In the dominant Western religion of Christianity, God created man, and then woman out of man's rib. Eve, the first woman persuades Adam to eat the forbidden apple, thus committing the world's first sin, a landmark recognized as the fall of mankind.1 The implied inferiority and corrupting influence of women in the Bible appear to justify their second rate treatment in Western society.
In Eastern Society, the Muslim religion also demeans women. The holy Koran contains explicit details concerning the inferior treatment of women. This includes the right of a man to divorce his wife, never vice versa, and the wearing of a veil to cover a woman's face, called burkah, in public. The Koran reminds men, "Your women are a tilth for you (to cultivate) ... And they (women) have rights similar to those (of men) over them in kindness, and men are a degree above them."2
At the time of Guru Nanak, Indian women were severely degraded and oppressed by their society.

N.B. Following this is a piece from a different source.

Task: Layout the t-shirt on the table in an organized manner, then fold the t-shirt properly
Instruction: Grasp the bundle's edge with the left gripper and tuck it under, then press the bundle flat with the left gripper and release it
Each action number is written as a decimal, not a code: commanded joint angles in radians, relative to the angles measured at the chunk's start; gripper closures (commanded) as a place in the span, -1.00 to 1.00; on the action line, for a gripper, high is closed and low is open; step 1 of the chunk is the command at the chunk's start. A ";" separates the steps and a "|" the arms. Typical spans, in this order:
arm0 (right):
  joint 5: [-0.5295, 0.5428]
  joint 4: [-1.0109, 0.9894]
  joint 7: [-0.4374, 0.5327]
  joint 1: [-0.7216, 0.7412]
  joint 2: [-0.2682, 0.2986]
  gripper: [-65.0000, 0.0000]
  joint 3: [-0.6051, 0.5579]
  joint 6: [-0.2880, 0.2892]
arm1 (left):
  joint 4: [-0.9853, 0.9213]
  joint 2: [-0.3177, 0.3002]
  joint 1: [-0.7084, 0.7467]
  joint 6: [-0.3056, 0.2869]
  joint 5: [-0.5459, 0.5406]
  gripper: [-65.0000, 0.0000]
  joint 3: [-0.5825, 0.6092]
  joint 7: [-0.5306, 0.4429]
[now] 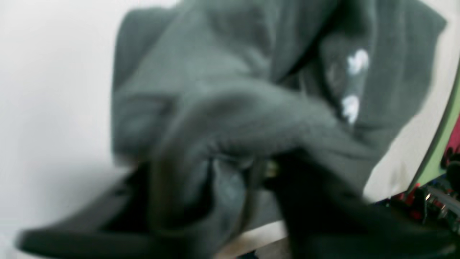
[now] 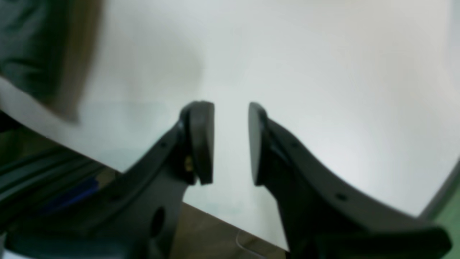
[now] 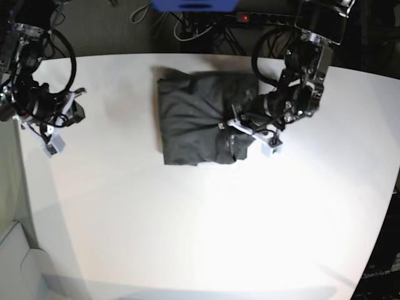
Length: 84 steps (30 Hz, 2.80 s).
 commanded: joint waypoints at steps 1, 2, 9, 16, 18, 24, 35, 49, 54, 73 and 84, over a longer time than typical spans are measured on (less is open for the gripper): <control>0.013 0.017 0.014 0.012 0.025 0.56 0.005 0.004 | -0.025 -0.003 -0.009 0.027 0.019 0.97 0.016 0.039; 0.013 0.017 0.014 0.012 0.034 0.56 0.005 0.004 | -0.037 -0.003 -0.022 0.027 0.019 1.00 0.023 0.043; 0.013 0.017 0.014 -0.003 0.071 0.56 0.111 0.004 | -0.069 -0.049 -0.146 0.028 0.135 0.99 0.201 0.040; 0.013 0.017 0.014 -0.028 0.071 0.56 0.293 0.004 | -0.057 -0.049 -0.289 0.027 0.332 0.99 0.411 0.043; 0.013 0.017 0.014 -0.037 0.071 0.56 0.323 0.004 | -0.060 -0.049 -0.338 0.027 0.376 0.99 0.490 0.042; 0.013 0.017 0.014 -0.066 0.071 0.56 0.390 0.004 | -0.057 -0.040 -0.427 0.027 0.551 0.99 0.700 0.037; 0.013 0.017 0.014 -0.098 0.071 0.56 0.404 0.004 | -0.068 0.019 -0.540 -0.067 0.875 0.99 0.988 -0.101; 0.012 0.017 0.014 -0.101 0.065 0.56 0.402 0.004 | -0.408 0.215 -0.540 -0.418 1.213 0.99 0.987 -0.293; 0.012 0.017 0.014 -0.101 0.066 0.56 0.399 0.004 | -0.421 0.230 -0.545 -0.418 1.217 0.99 0.984 -0.313; 0.012 0.017 0.014 -0.092 0.063 0.56 0.393 0.004 | -0.255 0.195 -0.553 -0.415 1.387 -0.61 0.925 -0.236; 0.013 0.017 0.014 -0.060 0.053 0.56 0.300 0.004 | 0.007 0.203 -0.367 -0.421 1.604 -0.61 0.517 -0.342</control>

Given no education or freedom to make decisions, their presence in religious, political, social, cultural, and economic affairs was virtually non-existent.3 Woman was referred to as "man's shoe, the root of all evil, a snare, a temptress."4 Her function was only to perpetuate the race, do household work, and serve the male members of society. Female infanticide was common, and the practice of sati, the immolation of the wife on her husband's funeral pyre, was encouraged, sometimes even forced.
Guru Nanak condemned this man-made notion of the inferiority of women, and protested against their long subjugation. The Ultimate Truth was revealed to Guru Nanak through a mystic experience, in direct communion with God. Guru Nanak conveys this Truth through the bani, Sikh Scripture. It first argues against the sexist sentiments of the pompous man about the necessity of women :
"In a woman man is conceived, From a woman he is born, With a woman he is betrothed and married, With a woman he contracts friendship. Why denounce her, the one from whom even kings are born ? From a woman a woman is born, None may exist without a woman." 5
The fundamental analogy used in the bani depicts the relationship between God and man, and proves that the physical body does not matter. The bani parallels all human beings (men and women) to the woman / wife, and God to the man/husband. 6 This means that every person is a sohagan - a woman who is the beloved of the Lord - whether they have the body of a man or woman. Because the human body is transitory, the difference between man and woman is only transitory, and as such superficial. 7 Thus, according to Sikh ideology, all men and women possess equal status. All human beings, regardless of gender, caste, race, or birth, are judged only by their deeds.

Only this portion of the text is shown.